Today, it requires a leap of imagination to recall how, half a millennium ago, such modest luxuries as a special piece of pastry could trigger horror, revulsion and punishment. But that was the dominant atmosphere. In eighteenth-century Württemberg, Germany, women were fined a month’s pay or thrown in jail for sporting a fashionable cotton neckerchief. The pursuit of possessions seemed dangerous. It excited envy, set off an upwards spiral of showing off and overturned social and gender hierarchies. Respectable burghers would end up bankrupt spendthrifts, pulling down their towns with them. Worst was the desire for goods and novelties from afar – such as Indian cottons – because it threw local artisans out of work.

These attacks on luxury remind us how tremendously varied and changeable attitudes to material wealth have been in the course of history. And such an appreciation is an essential first step if we want to think about the future of possessions and wealth.

Luxury was suspect from the beginning of classical civilization. Plato, in his Republic (c.380 BC), described the corruption of a virtuous, frugal city by its citizens’ lust for comfortable couches and rich embroidery that drove them to wars of conquest and ultimately so “softened” them that they were unable to defend themselves. In Latin, it was easy to slip from the splendour of “luxus” to “luxuria”, riotous living, excess or lechery. For Christians, possessions might literally possess the soul, distracting believers from the true life of the spirit. In the eighteenth century, Jean-Jacques Rousseau, the Genevan philosopher, warned how luxury brought with it inequality at home and slavery in the New World – someone, after all, had to grow the cocoa, sugar and coffee that consumers enjoyed in Paris and London.

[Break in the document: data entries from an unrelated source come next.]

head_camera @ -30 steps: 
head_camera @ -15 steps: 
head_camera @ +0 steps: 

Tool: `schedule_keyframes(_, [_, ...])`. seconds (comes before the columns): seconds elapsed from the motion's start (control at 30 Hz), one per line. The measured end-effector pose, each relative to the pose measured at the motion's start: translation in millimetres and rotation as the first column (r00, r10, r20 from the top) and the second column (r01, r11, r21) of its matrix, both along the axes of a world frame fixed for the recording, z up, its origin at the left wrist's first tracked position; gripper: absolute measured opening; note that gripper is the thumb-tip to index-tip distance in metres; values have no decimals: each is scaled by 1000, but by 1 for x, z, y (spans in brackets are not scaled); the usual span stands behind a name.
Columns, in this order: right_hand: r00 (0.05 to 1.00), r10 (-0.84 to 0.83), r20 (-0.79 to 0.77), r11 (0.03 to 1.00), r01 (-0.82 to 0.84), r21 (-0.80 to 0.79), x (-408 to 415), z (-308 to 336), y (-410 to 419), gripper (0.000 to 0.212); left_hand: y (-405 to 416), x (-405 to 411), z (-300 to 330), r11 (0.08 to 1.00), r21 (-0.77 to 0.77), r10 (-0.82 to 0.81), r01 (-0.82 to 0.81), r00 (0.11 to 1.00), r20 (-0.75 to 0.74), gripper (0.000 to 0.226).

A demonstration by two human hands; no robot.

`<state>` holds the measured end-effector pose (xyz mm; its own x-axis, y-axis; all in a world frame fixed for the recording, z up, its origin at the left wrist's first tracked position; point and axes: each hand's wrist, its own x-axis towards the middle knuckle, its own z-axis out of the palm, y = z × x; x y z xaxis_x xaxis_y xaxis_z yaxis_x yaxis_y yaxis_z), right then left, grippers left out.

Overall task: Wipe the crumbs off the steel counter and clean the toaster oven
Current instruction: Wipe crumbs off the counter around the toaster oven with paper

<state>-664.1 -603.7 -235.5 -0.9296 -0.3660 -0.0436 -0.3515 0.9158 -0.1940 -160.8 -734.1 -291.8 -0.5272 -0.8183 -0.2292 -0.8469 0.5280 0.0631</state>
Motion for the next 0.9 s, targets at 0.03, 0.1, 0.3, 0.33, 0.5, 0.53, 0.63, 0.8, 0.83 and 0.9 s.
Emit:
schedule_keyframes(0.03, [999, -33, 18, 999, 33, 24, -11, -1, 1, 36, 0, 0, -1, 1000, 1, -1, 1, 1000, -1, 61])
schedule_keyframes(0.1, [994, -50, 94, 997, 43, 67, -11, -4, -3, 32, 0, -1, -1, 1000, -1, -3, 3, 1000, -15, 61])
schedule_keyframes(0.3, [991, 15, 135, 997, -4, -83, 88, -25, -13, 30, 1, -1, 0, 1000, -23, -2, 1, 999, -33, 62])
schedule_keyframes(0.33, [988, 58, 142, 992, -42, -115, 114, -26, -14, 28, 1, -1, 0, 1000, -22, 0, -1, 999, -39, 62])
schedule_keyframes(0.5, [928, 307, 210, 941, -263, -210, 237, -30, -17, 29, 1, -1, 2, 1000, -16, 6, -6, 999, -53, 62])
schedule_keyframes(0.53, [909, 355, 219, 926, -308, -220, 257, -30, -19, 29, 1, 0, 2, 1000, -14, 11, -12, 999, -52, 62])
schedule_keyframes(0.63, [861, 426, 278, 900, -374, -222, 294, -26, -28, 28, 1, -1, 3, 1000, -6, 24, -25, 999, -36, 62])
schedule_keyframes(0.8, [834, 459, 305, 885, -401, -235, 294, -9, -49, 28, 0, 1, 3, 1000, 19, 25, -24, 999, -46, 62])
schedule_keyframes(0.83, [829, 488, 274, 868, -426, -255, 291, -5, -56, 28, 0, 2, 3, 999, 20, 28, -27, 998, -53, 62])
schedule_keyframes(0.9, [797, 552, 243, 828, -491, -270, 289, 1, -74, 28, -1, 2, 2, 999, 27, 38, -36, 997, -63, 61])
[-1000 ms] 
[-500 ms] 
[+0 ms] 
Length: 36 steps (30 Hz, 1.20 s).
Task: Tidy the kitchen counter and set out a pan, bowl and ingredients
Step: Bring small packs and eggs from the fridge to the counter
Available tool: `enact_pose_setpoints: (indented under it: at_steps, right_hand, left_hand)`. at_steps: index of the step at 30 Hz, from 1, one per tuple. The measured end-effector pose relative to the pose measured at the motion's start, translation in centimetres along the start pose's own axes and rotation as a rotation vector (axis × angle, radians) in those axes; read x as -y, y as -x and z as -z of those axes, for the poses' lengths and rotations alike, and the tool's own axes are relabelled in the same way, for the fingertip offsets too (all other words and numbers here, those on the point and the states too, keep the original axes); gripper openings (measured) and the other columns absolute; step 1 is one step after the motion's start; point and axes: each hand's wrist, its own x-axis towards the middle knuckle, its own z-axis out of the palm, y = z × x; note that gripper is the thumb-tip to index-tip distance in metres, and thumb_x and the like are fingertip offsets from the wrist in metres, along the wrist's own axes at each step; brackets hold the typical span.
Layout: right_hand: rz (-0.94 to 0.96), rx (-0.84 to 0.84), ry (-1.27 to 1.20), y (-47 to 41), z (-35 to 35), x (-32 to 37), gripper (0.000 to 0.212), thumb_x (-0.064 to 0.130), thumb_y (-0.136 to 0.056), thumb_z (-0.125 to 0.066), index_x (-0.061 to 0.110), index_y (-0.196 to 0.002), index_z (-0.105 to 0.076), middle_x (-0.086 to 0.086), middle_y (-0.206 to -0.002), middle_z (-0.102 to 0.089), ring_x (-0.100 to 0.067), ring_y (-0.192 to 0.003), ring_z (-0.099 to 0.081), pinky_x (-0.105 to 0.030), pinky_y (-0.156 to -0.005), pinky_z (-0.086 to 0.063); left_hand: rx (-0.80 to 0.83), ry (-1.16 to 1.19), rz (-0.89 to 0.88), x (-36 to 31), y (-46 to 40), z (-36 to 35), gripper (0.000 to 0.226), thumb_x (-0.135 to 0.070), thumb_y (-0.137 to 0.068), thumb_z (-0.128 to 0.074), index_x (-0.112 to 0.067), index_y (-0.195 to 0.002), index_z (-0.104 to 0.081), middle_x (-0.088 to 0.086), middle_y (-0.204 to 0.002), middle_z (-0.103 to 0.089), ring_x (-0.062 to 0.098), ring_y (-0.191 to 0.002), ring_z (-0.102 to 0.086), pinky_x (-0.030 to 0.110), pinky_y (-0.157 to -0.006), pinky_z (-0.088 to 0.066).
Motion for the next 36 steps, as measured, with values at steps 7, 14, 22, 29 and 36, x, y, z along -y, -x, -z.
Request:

Such voices never died away, but the tide started to turn in the seventeenth century. In the 1630s, Caspar Barlaeus, a Dutch polymath, praised trade for making people appreciate new things. Across the North Sea, Robert Boyle, the great scientist who is today remembered for his experiments with the air-pump, stressed that, far from evil, “greedy appetites” made people inquisitive and industrious. Why else had God furnished man with a “multiplicity of desires”? The yearning to satisfy these desires made people more, not less, in awe of the divine Creator. In the following century, enlightenment thinkers like David Hume defended the pursuit of moderate luxuries as a source of national wealth and cultural progress. New fashions made people more creative and productive, which, in turn, made countries richer and stronger. It is no coincidence that this new appreciation of private wealth went hand in hand with a broader vision of the benefits of trade, most famously expressed by Adam Smith in The Wealth of Nations, in 1776.

What gave these ideas uplift was an entirely new view about what it meant to be human.

For the old critics of luxury, the human self was something pure that existed apart from the material world. For champions of the new outlook, possessions ceased to be something invasive and corrosive. On the contrary, material things were an essential part of the human self.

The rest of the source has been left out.